4 great tips for every writer from Guy Kawasaki

Guy Kawasaki speaking at the San Francisco Writers Conference,

Guy Kawasaki speaking at the San Francisco Writers Conference,

In my last post, I mentioned my attendance again this year at the San Francisco Writer’s conference, which took place back in February. One of the keynote addresses at the conference was given by Guy Kawasaki. Guy has published a dozen books using both traditional publishers and by self-publishing. He most recently self-published a book titled, APE, Author, Publisher, Entrepeneur. As he was researching the book, I had conversations with him about the services offered by Author Solutions  and other topics related to self-publishing.  I had never met him till the conference, but in our conversations I always found him to be a very reasonable and insightful person. His keynote only reinforced my opinion. He shared ten tips for authors today. With his permission, I am sharing a few with you in this post and in a  post to come.

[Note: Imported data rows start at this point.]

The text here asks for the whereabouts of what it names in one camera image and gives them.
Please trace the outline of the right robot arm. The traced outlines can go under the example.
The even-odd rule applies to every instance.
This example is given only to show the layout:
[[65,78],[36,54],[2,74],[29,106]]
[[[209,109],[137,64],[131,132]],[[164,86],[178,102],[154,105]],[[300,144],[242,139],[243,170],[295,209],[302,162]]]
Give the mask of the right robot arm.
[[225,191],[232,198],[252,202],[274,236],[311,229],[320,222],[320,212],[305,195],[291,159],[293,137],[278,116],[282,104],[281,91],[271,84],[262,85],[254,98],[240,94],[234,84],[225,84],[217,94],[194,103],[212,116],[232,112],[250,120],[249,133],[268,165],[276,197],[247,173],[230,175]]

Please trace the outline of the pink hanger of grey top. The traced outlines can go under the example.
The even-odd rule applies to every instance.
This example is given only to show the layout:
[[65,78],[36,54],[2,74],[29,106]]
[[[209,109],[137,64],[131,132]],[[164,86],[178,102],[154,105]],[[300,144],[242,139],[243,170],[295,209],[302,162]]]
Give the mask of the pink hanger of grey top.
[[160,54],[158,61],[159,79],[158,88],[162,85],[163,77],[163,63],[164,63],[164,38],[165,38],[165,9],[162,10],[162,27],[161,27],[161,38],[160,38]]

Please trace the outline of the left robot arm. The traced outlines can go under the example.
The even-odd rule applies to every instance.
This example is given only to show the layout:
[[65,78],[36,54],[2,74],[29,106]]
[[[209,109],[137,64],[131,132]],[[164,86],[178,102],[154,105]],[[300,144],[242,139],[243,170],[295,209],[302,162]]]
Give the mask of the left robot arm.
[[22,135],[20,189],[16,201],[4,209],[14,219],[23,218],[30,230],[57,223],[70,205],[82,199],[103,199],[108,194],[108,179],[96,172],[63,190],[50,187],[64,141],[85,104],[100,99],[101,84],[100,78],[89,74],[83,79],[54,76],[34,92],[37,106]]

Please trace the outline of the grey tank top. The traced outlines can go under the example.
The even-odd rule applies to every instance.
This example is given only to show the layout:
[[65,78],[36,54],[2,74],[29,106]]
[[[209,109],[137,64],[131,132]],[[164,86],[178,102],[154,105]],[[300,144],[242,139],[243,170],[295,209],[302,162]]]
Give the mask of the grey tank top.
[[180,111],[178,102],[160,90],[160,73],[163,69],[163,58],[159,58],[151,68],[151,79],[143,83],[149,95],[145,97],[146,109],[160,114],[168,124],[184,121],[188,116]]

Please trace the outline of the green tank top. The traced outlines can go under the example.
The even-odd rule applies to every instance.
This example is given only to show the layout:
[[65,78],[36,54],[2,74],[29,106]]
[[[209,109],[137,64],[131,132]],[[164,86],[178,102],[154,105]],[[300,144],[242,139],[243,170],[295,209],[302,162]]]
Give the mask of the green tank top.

  1. Write for the right reasons-According to Guy, writing for money is the wrong reason. Money is a consequence of writing a good book, but it should not be the primary motivation. He suggested there are others, such as enriching people’s lives, furtherng a cause or meeting an intellectual challenge. Could not agree more.
  2. Write everyday-I thought this was interesting challenge, but his point was writing is a skill and the more you practice  it, the better you get at it.  For a busy person, this can be hard to do, but it is a worthy goal.
  3. Build your marketing platform-This is not a new thought. Many have said it, but I thought he had some insights that bear repeating. The first point he made is you should build a platform so that you can “earn the right” to share your book with potential readers. That means you have to give to your audience before you ask them to buy your book.  One of the best ways to do that is “curate” content about the topic your potential book buyers are interested in.  Become a “sector expert” as Guy suggests, offering content that is of interest to your readers. In other words, become the go-t0 person for a particular topic.
  4. Tap the crowd-Seth Godin called this building a tribe, but it is the same idea. Use social media to build a following long before you publish your book. Use them for input on your title and your cover and even as beta readers. Their input will likely improve your book and give you a base of potential customers. Writing is a solo sport, but publishing should be a group activity.

Writing is a solo sport, but publishing should be a group activity.